Between 25-50% of a car’s lifetime emissions is incurred before it leaves the factory floor. Or, to put it another way, simply by owning a car you never use you’re already contributing 5-10 flights to Rome’s worth of CO2 per year.


In 2019 the Science Select Committee told MPs that ‘widespread personal vehicle ownership does not appear to be compatible with significant decarbonisation’. And yet few leaders are politically brave enough to openly repeat this obvious fact: we need fewer cars, not just newer cars.




Car Sharing


But the good news is that there’s an excellent solution: car-sharing. Car-sharing can be informally arranged with friends or family, or it can be a community initiative such as a local car club. There are ‘airbnb for cars’ services such as Hiyacar, Karshare, Getaround and Turo which allow individuals to share their cars with verified drivers for a fee, and then there are business-run car clubs like Co-wheels, Zipcar, and Enterprise. As the founder of a campaign group, ShareOurCars, I believe all types of car-sharing are brilliant and we promote all of them. However, we pioneered a new way of easily sharing cars in communities, called ‘closed loops’.


Our idea was that there are many people who would willingly share their car with others in their local community (neighbourhood, friends, community group) but who would not want the worry of sharing their car with strangers on an ‘airbnb for cars’ service. So we approached Hiyacar and asked them whether it was possible for them to create a virtual ‘ringfence’, so that we could share cars with people only in that group. They were keen to test it, and we called them ‘closed loops’.

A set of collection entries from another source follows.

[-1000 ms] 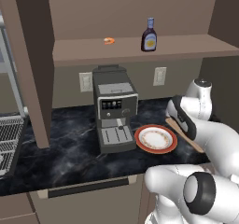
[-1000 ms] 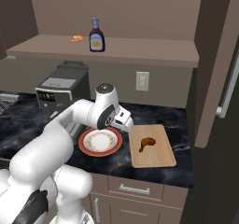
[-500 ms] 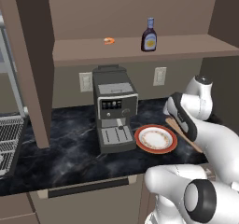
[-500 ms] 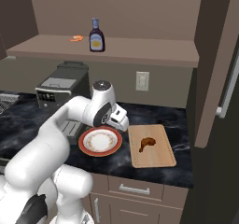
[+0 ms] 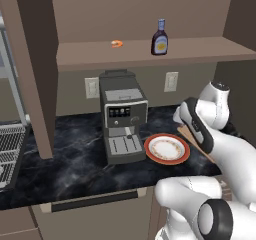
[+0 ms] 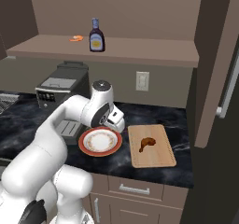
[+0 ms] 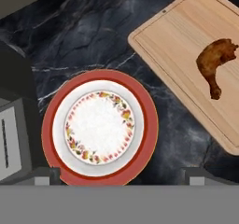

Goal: Pick the chicken drumstick from the plate and place it on the cutting board. Then pick the condiment bottle from the cabinet and place it next to the cutting board.

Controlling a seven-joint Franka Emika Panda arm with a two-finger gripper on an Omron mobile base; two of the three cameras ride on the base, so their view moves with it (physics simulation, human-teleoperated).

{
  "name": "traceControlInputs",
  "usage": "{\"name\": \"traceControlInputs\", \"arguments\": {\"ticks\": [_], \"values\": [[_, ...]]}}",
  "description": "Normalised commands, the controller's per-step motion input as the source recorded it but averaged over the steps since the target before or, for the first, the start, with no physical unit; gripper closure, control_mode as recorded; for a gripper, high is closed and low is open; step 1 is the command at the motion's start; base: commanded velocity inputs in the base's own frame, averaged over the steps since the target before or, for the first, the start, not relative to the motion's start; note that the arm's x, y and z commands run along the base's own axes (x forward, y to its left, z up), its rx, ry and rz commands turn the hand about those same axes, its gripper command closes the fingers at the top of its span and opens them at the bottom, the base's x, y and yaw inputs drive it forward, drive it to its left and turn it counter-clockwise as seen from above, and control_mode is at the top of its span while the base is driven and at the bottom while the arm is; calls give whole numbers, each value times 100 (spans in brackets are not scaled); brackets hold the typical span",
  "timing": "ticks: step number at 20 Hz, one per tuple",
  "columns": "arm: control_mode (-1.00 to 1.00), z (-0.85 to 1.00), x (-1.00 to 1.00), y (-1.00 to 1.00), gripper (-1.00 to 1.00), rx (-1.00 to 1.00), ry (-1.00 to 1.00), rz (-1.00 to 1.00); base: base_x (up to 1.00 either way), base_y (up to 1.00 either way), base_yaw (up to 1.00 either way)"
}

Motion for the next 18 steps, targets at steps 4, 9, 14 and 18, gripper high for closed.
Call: {"name": "traceControlInputs", "arguments": {"ticks": [4, 9, 14, 18], "values": [[-100, 0, -17, 14, -100, 12, 0, -8, 0, 0, 0], [-100, 5, -16, 12, -100, 15, 0, -12, 0, 0, 0], [-100, 6, -12, 16, -100, 16, 0, -13, 0, 0, 0], [-100, 5, -9, 20, -100, 16, 0, -16, 0, 0, 0]]}}
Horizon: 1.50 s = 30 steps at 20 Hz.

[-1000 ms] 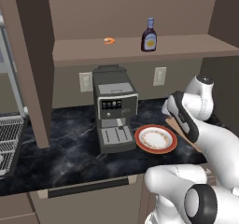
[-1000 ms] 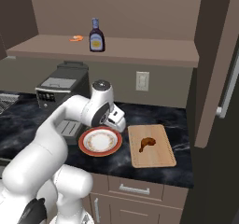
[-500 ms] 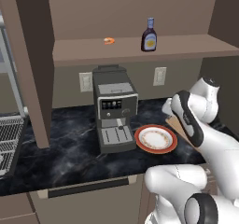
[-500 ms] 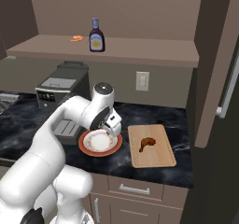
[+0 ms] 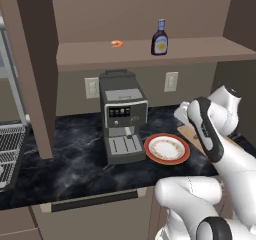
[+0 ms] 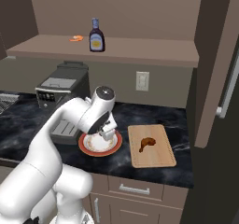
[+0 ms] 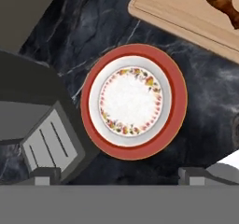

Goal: Pick the chicken drumstick from the plate and place it on the cutting board. Then pick the condiment bottle from the cabinet and place it next to the cutting board.

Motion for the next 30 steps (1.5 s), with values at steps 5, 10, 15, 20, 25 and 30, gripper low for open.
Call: {"name": "traceControlInputs", "arguments": {"ticks": [5, 10, 15, 20, 25, 30], "values": [[-100, 4, -9, 22, -100, 17, -1, -18, 0, 0, 0], [-100, 3, -10, 24, -100, 17, -3, -21, 0, 0, 0], [-100, 6, -12, 22, -100, 18, -2, -22, 0, 0, 0], [-100, 9, -6, 18, -100, 20, 0, -19, 0, 0, 0], [-100, 13, -3, 12, -100, 21, 1, -17, 0, 0, 0], [-100, 11, 0, 10, -100, 23, 5, -12, 0, 0, 0]]}}
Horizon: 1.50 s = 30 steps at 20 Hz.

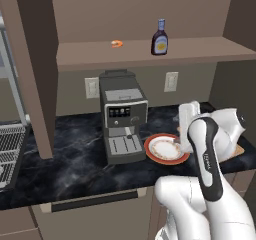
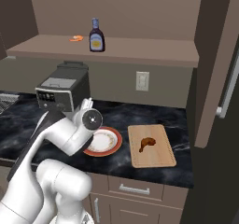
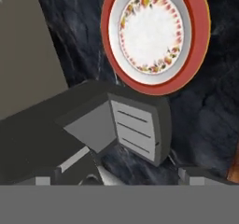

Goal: Pick the chicken drumstick from the plate and place it on the cutting board. Then pick the condiment bottle from the cabinet and place it next to the cutting board.

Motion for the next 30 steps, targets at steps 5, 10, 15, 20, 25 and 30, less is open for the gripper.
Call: {"name": "traceControlInputs", "arguments": {"ticks": [5, 10, 15, 20, 25, 30], "values": [[-100, 10, 0, 7, -100, 24, 8, -9, 0, 0, 0], [-100, 10, 0, 5, -100, 25, 10, -7, 0, 0, 0], [-100, 10, 1, 2, -100, 25, 10, -6, 0, 0, 0], [-100, 1, 4, 0, -100, 21, 4, -2, 0, 0, 0], [-100, 0, 8, 0, -100, 17, 0, 0, 0, 0, 0], [-100, 0, 1, -4, -100, 11, 0, 0, 0, 0, 0]]}}
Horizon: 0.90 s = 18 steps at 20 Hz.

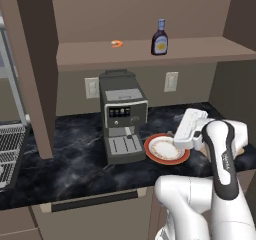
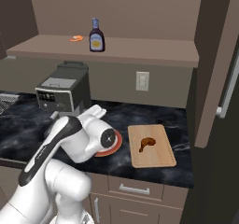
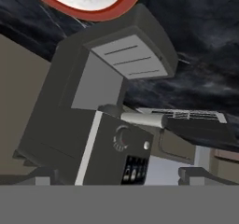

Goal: Pick the chicken drumstick from the plate and place it on the cutting board. Then pick the condiment bottle from the cabinet and place it next to the cutting board.

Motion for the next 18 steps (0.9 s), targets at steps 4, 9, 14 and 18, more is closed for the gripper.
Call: {"name": "traceControlInputs", "arguments": {"ticks": [4, 9, 14, 18], "values": [[-100, 0, 0, -8, -100, 5, 2, 0, 0, 0, 0], [-100, 0, 0, -12, -100, 8, 0, 0, 0, 0, 0], [-100, 0, 0, -13, -100, 17, 3, 0, 0, 0, 0], [-100, 0, 0, -6, -100, 19, 4, 0, 0, 0, 0]]}}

Closed loops can be as simple as one car shared with a street. Or as complex as a fleet of cars shared by everyone who works for a specific employer. They can be created with a list of names, or by allowing anyone who lives within a specific area to join. The great thing about closed loops is they use all of Hiyacar’s tech, insurance, scheduling and logistics – making them incredibly easy to manage – but they restrict users to a pre-approved group, making them trusted.


The first loop we created was in late 2021 for anyone living in a network of 8 streets in East Oxford who are all part of the same residents’ association, IFRA. Since then we’ve had other people launch their own neighbourhood loops, including one very successful one in West Oxford which is just one person sharing his car with his street. Drivers pay a fee to the car owner who sets the price, to the insurance company, and to Hiyacar themselves. It works out as roughly comparable in price to one of the car-clubs, although it’s cheaper for longer rentals. The other advantage is that it’s very easy to set up in places where the car clubs don’t operate, such as smaller villages and towns.


Some people need to use cars, and some need to own them. The RAC estimates that most cars are only used 96.5% of the time. If people who needed to own cars were willing to share them when they weren’t being used, we could all save a lot of money, get cars off the streets, and benefit the environment significantly.